__Exercise prompt__
Copy out the listing that follows in its entirety, keeping it exactly the same.

__Records supplied__
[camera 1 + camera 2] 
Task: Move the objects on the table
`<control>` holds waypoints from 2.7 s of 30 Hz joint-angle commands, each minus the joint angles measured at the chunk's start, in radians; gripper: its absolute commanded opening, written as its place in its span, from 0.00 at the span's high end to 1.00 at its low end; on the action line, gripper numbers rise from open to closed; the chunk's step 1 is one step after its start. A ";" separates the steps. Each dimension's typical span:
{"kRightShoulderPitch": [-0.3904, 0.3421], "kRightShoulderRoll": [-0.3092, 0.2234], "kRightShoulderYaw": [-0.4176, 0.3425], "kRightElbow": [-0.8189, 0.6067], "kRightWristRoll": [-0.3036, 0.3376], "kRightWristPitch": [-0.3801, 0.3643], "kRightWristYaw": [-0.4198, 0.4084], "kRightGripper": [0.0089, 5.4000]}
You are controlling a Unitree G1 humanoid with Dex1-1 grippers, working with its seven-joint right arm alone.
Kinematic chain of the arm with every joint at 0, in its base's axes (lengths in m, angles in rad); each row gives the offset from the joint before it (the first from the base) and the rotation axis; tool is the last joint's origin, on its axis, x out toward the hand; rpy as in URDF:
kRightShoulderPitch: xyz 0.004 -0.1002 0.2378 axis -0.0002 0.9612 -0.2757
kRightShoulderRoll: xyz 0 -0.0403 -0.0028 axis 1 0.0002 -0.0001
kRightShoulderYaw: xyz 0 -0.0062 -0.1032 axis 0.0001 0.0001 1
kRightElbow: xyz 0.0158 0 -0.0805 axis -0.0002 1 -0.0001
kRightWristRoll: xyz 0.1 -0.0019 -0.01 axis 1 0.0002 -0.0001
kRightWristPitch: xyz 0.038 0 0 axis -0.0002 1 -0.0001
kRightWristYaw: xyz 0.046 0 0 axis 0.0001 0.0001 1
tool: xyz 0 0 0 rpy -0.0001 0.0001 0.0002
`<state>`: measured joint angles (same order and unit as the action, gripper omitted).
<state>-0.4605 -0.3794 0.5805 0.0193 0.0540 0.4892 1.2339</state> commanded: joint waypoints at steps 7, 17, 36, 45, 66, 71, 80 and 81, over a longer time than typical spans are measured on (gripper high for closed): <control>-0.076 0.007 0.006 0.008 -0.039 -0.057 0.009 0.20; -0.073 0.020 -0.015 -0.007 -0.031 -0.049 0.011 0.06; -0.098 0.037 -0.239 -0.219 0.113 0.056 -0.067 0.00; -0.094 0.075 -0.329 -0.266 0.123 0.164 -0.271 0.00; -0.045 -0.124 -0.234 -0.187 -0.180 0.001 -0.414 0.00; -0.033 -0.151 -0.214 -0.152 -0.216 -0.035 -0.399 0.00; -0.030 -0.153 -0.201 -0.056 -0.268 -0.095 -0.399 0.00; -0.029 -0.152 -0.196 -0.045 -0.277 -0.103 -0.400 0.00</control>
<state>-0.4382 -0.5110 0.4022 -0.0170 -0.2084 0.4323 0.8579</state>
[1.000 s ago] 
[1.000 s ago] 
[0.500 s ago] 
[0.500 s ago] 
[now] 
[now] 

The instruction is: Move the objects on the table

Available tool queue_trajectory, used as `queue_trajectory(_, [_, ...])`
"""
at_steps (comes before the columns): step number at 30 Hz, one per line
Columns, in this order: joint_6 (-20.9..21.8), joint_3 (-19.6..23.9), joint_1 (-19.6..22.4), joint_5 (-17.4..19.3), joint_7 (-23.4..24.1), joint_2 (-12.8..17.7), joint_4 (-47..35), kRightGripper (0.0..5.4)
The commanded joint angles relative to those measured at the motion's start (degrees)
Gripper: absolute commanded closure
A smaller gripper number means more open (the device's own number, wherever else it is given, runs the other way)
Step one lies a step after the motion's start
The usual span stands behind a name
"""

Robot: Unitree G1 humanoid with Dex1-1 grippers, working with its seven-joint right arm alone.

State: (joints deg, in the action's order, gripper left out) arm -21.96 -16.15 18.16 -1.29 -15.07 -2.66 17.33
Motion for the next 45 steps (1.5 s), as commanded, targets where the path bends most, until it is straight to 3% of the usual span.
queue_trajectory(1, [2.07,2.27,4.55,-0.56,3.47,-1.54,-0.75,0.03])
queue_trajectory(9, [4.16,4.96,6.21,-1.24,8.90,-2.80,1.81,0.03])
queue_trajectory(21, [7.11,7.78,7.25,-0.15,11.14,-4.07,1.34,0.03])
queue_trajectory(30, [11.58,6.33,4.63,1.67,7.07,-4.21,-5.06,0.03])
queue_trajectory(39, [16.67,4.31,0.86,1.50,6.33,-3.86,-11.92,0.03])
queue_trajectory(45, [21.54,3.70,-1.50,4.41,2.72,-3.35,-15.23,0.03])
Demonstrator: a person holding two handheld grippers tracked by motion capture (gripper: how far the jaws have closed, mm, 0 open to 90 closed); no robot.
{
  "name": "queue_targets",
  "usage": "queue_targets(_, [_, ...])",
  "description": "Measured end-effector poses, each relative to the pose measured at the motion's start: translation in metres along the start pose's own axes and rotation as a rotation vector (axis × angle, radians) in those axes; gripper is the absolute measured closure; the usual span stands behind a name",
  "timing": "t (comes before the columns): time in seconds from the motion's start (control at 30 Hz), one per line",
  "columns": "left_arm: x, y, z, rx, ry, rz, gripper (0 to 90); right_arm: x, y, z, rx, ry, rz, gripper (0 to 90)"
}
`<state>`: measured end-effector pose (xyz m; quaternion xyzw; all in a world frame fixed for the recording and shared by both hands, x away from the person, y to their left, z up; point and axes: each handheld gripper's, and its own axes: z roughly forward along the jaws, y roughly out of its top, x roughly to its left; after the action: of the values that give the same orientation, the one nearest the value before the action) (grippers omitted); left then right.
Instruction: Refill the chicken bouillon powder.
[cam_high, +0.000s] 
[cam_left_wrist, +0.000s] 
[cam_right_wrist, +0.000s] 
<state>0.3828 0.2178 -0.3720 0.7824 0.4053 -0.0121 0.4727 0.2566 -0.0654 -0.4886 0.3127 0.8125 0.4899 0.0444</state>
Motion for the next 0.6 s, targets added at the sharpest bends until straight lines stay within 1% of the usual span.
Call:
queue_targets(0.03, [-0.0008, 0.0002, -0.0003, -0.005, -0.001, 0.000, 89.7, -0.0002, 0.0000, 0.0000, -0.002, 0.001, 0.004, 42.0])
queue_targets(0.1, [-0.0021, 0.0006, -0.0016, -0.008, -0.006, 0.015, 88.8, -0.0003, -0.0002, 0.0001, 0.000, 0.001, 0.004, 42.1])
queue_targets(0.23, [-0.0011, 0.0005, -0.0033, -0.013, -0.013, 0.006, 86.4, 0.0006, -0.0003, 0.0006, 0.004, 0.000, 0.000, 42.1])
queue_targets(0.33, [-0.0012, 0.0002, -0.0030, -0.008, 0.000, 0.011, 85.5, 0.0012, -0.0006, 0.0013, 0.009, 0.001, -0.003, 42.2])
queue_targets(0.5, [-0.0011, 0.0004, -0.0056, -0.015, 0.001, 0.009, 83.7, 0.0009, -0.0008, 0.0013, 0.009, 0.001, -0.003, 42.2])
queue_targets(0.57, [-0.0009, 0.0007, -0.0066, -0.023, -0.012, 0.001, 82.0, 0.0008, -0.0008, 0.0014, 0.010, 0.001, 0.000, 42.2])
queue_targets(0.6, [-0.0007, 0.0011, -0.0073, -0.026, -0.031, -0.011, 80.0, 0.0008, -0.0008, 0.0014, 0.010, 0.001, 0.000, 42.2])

__Output of the task__
[camera 1 + camera 2] 
Task: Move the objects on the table
`<control>` holds waypoints from 2.7 s of 30 Hz joint-angle commands, each minus the joint angles measured at the chunk's start, in radians; gripper: its absolute commanded opening, written as its place in its span, from 0.00 at the span's high end to 1.00 at its low end; on the action line, gripper numbers rise from open to closed; the chunk's step 1 is one step after its start. A ";" separates the steps. Each dimension's typical span:
{"kRightShoulderPitch": [-0.3904, 0.3421], "kRightShoulderRoll": [-0.3092, 0.2234], "kRightShoulderYaw": [-0.4176, 0.3425], "kRightElbow": [-0.8189, 0.6067], "kRightWristRoll": [-0.3036, 0.3376], "kRightWristPitch": [-0.3801, 0.3643], "kRightWristYaw": [-0.4198, 0.4084], "kRightGripper": [0.0089, 5.4000]}
You are controlling a Unitree G1 humanoid with Dex1-1 grippers, working with its seven-joint right arm alone.
Kinematic chain of the arm with every joint at 0, in its base's axes (lengths in m, angles in rad); each row gives the offset from the joint before it (the first from the base) and the rotation axis; tool is the last joint's origin, on its axis, x out toward the hand; rpy as in URDF:
kRightShoulderPitch: xyz 0.004 -0.1002 0.2378 axis -0.0002 0.9612 -0.2757
kRightShoulderRoll: xyz 0 -0.0403 -0.0028 axis 1 0.0002 -0.0001
kRightShoulderYaw: xyz 0 -0.0062 -0.1032 axis 0.0001 0.0001 1
kRightElbow: xyz 0.0158 0 -0.0805 axis -0.0002 1 -0.0001
kRightWristRoll: xyz 0.1 -0.0019 -0.01 axis 1 0.0002 -0.0001
kRightWristPitch: xyz 0.038 0 0 axis -0.0002 1 -0.0001
kRightWristYaw: xyz 0.046 0 0 axis 0.0001 0.0001 1
tool: xyz 0 0 0 rpy -0.0001 0.0001 0.0002
`<state>`: measured joint angles (same order and unit as the action, gripper omitted).
<state>-0.4605 -0.3794 0.5805 0.0193 0.0540 0.4892 1.2339</state> commanded: joint waypoints at steps 7, 17, 36, 45, 66, 71, 80 and 81, over a longer time than typical spans are measured on (gripper high for closed): <control>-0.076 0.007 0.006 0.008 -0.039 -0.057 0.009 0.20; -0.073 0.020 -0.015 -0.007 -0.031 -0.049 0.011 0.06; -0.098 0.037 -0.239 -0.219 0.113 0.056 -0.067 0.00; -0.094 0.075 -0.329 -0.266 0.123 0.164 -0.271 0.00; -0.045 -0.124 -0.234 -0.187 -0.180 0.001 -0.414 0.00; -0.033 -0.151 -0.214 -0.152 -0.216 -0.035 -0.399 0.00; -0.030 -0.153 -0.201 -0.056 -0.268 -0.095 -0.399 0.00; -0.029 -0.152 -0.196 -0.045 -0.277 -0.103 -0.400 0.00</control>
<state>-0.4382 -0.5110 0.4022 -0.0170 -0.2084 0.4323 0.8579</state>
[1.000 s ago] 
[1.000 s ago] 
[0.500 s ago] 
[0.500 s ago] 
[now] 
[now] 

The instruction is: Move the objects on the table

Available tool queue_trajectory, used as `queue_trajectory(_, [_, ...])`
"""
at_steps (comes before the columns): step number at 30 Hz, one per line
Columns, in this order: joint_6 (-20.9..21.8), joint_3 (-19.6..23.9), joint_1 (-19.6..22.4), joint_5 (-17.4..19.3), joint_7 (-23.4..24.1), joint_2 (-12.8..17.7), joint_4 (-47..35), kRightGripper (0.0..5.4)
The commanded joint angles relative to those measured at the motion's start (degrees)
Gripper: absolute commanded closure
A smaller gripper number means more open (the device's own number, wherever else it is given, runs the other way)
Step one lies a step after the motion's start
The usual span stands behind a name
"""

Robot: Unitree G1 humanoid with Dex1-1 grippers, working with its seven-joint right arm alone.

State: (joints deg, in the action's order, gripper left out) arm -21.96 -16.15 18.16 -1.29 -15.07 -2.66 17.33
Motion for the next 45 steps (1.5 s), as commanded, targets where the path bends most, until it is straight to 3% of the usual span.
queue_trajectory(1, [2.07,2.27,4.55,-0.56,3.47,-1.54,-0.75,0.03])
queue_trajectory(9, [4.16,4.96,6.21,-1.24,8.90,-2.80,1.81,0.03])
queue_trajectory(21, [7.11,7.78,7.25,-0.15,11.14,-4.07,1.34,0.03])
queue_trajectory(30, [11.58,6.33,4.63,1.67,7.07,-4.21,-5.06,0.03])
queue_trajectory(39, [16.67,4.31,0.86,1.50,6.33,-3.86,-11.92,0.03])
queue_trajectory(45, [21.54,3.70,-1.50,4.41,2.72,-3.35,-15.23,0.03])
Demonstrator: a person holding two handheld grippers tracked by motion capture (gripper: how far the jaws have closed, mm, 0 open to 90 closed); no robot.
{
  "name": "queue_targets",
  "usage": "queue_targets(_, [_, ...])",
  "description": "Measured end-effector poses, each relative to the pose measured at the motion's start: translation in metres along the start pose's own axes and rotation as a rotation vector (axis × angle, radians) in those axes; gripper is the absolute measured closure; the usual span stands behind a name",
  "timing": "t (comes before the columns): time in seconds from the motion's start (control at 30 Hz), one per line",
  "columns": "left_arm: x, y, z, rx, ry, rz, gripper (0 to 90); right_arm: x, y, z, rx, ry, rz, gripper (0 to 90)"
}
`<state>`: measured end-effector pose (xyz m; quaternion xyzw; all in a world frame fixed for the recording and shared by both hands, x away from the person, y to their left, z up; point and axes: each handheld gripper's, and its own axes: z roughly forward along the jaws, y roughly out of its top, x roughly to its left; after the action: of the values that give the same orientation, the one nearest the value before the action) (grippers omitted); left then right.
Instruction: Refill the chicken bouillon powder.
[cam_high, +0.000s] 
[cam_left_wrist, +0.000s] 
[cam_right_wrist, +0.000s] 
<state>0.3828 0.2178 -0.3720 0.7824 0.4053 -0.0121 0.4727 0.2566 -0.0654 -0.4886 0.3127 0.8125 0.4899 0.0444</state>
Motion for the next 0.6 s, targets added at the sharpest bends until straight lines stay within 1% of the usual span.
Call:
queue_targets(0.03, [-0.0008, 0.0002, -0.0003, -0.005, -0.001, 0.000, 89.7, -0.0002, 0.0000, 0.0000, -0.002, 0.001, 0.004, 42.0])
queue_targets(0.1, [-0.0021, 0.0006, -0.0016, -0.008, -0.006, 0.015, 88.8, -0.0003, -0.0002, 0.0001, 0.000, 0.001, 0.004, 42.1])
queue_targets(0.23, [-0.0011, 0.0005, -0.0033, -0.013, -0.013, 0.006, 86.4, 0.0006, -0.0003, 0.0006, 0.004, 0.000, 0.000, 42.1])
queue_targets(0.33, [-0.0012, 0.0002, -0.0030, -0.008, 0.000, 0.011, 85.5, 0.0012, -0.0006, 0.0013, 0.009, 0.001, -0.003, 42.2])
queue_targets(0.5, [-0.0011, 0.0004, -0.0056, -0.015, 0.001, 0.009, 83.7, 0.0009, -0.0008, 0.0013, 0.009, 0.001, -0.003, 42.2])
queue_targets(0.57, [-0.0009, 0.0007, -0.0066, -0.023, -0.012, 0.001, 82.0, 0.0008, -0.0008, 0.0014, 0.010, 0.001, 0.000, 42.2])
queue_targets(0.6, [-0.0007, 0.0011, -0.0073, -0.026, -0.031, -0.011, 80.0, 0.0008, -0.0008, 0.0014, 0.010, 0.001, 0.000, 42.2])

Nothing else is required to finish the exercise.